How to complete this task: Repeat the data below word for word.

Source data:
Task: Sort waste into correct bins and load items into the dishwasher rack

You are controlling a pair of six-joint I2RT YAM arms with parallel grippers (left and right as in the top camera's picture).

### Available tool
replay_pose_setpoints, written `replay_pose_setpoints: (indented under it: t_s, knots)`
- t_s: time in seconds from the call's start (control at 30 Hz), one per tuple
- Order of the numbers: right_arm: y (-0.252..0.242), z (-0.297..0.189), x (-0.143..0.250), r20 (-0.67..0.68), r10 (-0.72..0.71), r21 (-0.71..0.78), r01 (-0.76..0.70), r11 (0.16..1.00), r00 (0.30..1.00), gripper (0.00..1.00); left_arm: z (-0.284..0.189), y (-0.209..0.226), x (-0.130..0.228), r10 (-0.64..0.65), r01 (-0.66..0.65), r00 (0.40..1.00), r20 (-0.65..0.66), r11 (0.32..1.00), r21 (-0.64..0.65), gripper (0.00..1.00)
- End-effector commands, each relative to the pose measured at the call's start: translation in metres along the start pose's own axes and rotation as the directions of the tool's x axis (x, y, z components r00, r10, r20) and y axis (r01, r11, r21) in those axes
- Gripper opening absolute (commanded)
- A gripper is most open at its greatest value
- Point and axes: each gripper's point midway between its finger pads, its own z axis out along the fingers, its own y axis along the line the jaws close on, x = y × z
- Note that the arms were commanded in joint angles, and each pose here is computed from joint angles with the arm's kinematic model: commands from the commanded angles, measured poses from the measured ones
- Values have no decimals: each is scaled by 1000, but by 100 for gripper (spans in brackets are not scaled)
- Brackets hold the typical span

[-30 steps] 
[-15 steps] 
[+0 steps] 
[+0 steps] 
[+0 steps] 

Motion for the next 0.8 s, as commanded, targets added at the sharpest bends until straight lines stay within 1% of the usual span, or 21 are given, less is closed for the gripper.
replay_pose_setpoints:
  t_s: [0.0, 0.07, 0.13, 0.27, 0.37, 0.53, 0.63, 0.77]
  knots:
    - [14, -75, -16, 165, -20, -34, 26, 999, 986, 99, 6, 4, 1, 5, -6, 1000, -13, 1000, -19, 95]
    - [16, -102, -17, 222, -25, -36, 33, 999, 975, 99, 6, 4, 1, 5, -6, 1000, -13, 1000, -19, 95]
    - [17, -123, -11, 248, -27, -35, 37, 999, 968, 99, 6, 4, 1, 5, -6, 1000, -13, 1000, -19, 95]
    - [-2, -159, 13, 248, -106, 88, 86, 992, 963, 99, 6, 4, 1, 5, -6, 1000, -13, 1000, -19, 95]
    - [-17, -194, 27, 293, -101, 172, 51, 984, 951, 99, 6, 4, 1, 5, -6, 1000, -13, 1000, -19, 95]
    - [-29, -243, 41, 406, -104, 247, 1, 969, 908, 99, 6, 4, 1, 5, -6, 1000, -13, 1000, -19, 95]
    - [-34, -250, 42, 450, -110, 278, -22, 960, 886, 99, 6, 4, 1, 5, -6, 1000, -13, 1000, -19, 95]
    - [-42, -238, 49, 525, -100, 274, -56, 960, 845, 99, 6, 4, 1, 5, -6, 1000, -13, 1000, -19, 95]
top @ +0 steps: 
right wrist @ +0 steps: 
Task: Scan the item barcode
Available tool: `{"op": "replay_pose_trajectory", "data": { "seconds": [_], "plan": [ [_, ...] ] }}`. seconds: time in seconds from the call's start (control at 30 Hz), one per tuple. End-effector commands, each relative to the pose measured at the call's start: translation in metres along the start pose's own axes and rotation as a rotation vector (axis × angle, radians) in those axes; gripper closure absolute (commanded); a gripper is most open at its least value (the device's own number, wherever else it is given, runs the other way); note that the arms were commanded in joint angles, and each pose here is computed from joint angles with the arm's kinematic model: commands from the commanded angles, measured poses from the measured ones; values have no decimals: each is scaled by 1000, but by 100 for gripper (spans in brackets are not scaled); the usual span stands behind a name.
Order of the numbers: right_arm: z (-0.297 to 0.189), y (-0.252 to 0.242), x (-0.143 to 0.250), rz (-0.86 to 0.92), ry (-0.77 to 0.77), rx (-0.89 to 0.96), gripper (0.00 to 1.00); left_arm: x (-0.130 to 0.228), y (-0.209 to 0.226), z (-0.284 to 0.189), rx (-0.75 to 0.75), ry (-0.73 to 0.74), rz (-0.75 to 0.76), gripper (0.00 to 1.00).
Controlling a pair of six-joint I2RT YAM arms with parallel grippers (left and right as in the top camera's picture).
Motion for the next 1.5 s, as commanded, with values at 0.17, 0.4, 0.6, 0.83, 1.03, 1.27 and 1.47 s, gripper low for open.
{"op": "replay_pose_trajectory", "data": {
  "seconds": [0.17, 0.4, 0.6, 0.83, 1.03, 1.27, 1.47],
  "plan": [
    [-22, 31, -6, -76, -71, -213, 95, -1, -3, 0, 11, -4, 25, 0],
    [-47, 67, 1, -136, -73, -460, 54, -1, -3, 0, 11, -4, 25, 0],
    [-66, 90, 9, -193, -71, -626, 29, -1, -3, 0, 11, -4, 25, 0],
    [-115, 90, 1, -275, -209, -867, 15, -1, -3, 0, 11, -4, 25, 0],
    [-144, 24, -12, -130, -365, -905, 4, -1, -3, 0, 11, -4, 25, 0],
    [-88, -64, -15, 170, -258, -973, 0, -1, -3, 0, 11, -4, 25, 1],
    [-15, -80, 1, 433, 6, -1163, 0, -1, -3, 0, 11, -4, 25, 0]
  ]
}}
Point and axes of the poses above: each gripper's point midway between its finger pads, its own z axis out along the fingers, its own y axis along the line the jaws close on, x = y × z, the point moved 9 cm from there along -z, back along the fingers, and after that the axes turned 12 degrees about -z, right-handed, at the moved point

Exercise result:
Task: Sort waste into correct bins and load items into the dishwasher rack

You are controlling a pair of six-joint I2RT YAM arms with parallel grippers (left and right as in the top camera's picture).

### Available tool
replay_pose_setpoints, written `replay_pose_setpoints: (indented under it: t_s, knots)`
- t_s: time in seconds from the call's start (control at 30 Hz), one per tuple
- Order of the numbers: right_arm: y (-0.252..0.242), z (-0.297..0.189), x (-0.143..0.250), r20 (-0.67..0.68), r10 (-0.72..0.71), r21 (-0.71..0.78), r01 (-0.76..0.70), r11 (0.16..1.00), r00 (0.30..1.00), gripper (0.00..1.00); left_arm: z (-0.284..0.189), y (-0.209..0.226), x (-0.130..0.228), r10 (-0.64..0.65), r01 (-0.66..0.65), r00 (0.40..1.00), r20 (-0.65..0.66), r11 (0.32..1.00), r21 (-0.64..0.65), gripper (0.00..1.00)
- End-effector commands, each relative to the pose measured at the call's start: translation in metres along the start pose's own axes and rotation as the directions of the tool's x axis (x, y, z components r00, r10, r20) and y axis (r01, r11, r21) in those axes
- Gripper opening absolute (commanded)
- A gripper is most open at its greatest value
- Point and axes: each gripper's point midway between its finger pads, its own z axis out along the fingers, its own y axis along the line the jaws close on, x = y × z
- Note that the arms were commanded in joint angles, and each pose here is computed from joint angles with the arm's kinematic model: commands from the commanded angles, measured poses from the measured ones
- Values have no decimals: each is scaled by 1000, but by 100 for gripper (spans in brackets are not scaled)
- Brackets hold the typical span

[-30 steps] 
[-15 steps] 
[+0 steps] 
[+0 steps] 
[+0 steps] 

Motion for the next 0.8 s, as commanded, targets added at the sharpest bends until straight lines stay within 1% of the usual span, or 21 are given, less is closed for the gripper.
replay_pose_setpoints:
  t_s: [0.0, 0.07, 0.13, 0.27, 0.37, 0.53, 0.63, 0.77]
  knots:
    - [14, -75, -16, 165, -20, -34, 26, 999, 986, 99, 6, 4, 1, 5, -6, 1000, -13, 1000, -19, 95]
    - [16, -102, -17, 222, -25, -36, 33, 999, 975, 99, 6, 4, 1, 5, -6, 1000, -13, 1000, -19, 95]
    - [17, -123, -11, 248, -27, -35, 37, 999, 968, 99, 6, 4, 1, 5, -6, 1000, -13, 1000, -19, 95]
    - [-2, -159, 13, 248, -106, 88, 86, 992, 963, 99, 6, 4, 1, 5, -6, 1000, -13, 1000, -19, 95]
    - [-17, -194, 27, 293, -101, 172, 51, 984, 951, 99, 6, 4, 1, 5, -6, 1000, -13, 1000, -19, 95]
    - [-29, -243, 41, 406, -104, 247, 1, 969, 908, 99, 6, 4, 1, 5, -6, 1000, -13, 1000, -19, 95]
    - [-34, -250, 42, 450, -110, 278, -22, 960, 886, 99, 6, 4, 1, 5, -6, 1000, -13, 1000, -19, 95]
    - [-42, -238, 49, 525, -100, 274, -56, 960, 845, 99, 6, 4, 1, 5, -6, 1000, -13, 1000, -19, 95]
top @ +0 steps: 
right wrist @ +0 steps: 
Task: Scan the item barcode
Available tool: `{"op": "replay_pose_trajectory", "data": { "seconds": [_], "plan": [ [_, ...] ] }}`. seconds: time in seconds from the call's start (control at 30 Hz), one per tuple. End-effector commands, each relative to the pose measured at the call's start: translation in metres along the start pose's own axes and rotation as a rotation vector (axis × angle, radians) in those axes; gripper closure absolute (commanded); a gripper is most open at its least value (the device's own number, wherever else it is given, runs the other way); note that the arms were commanded in joint angles, and each pose here is computed from joint angles with the arm's kinematic model: commands from the commanded angles, measured poses from the measured ones; values have no decimals: each is scaled by 1000, but by 100 for gripper (spans in brackets are not scaled); the usual span stands behind a name.
Order of the numbers: right_arm: z (-0.297 to 0.189), y (-0.252 to 0.242), x (-0.143 to 0.250), rz (-0.86 to 0.92), ry (-0.77 to 0.77), rx (-0.89 to 0.96), gripper (0.00 to 1.00); left_arm: x (-0.130 to 0.228), y (-0.209 to 0.226), z (-0.284 to 0.189), rx (-0.75 to 0.75), ry (-0.73 to 0.74), rz (-0.75 to 0.76), gripper (0.00 to 1.00).
Controlling a pair of six-joint I2RT YAM arms with parallel grippers (left and right as in the top camera's picture).
Motion for the next 1.5 s, as commanded, with values at 0.17, 0.4, 0.6, 0.83, 1.03, 1.27 and 1.47 s, gripper low for open.
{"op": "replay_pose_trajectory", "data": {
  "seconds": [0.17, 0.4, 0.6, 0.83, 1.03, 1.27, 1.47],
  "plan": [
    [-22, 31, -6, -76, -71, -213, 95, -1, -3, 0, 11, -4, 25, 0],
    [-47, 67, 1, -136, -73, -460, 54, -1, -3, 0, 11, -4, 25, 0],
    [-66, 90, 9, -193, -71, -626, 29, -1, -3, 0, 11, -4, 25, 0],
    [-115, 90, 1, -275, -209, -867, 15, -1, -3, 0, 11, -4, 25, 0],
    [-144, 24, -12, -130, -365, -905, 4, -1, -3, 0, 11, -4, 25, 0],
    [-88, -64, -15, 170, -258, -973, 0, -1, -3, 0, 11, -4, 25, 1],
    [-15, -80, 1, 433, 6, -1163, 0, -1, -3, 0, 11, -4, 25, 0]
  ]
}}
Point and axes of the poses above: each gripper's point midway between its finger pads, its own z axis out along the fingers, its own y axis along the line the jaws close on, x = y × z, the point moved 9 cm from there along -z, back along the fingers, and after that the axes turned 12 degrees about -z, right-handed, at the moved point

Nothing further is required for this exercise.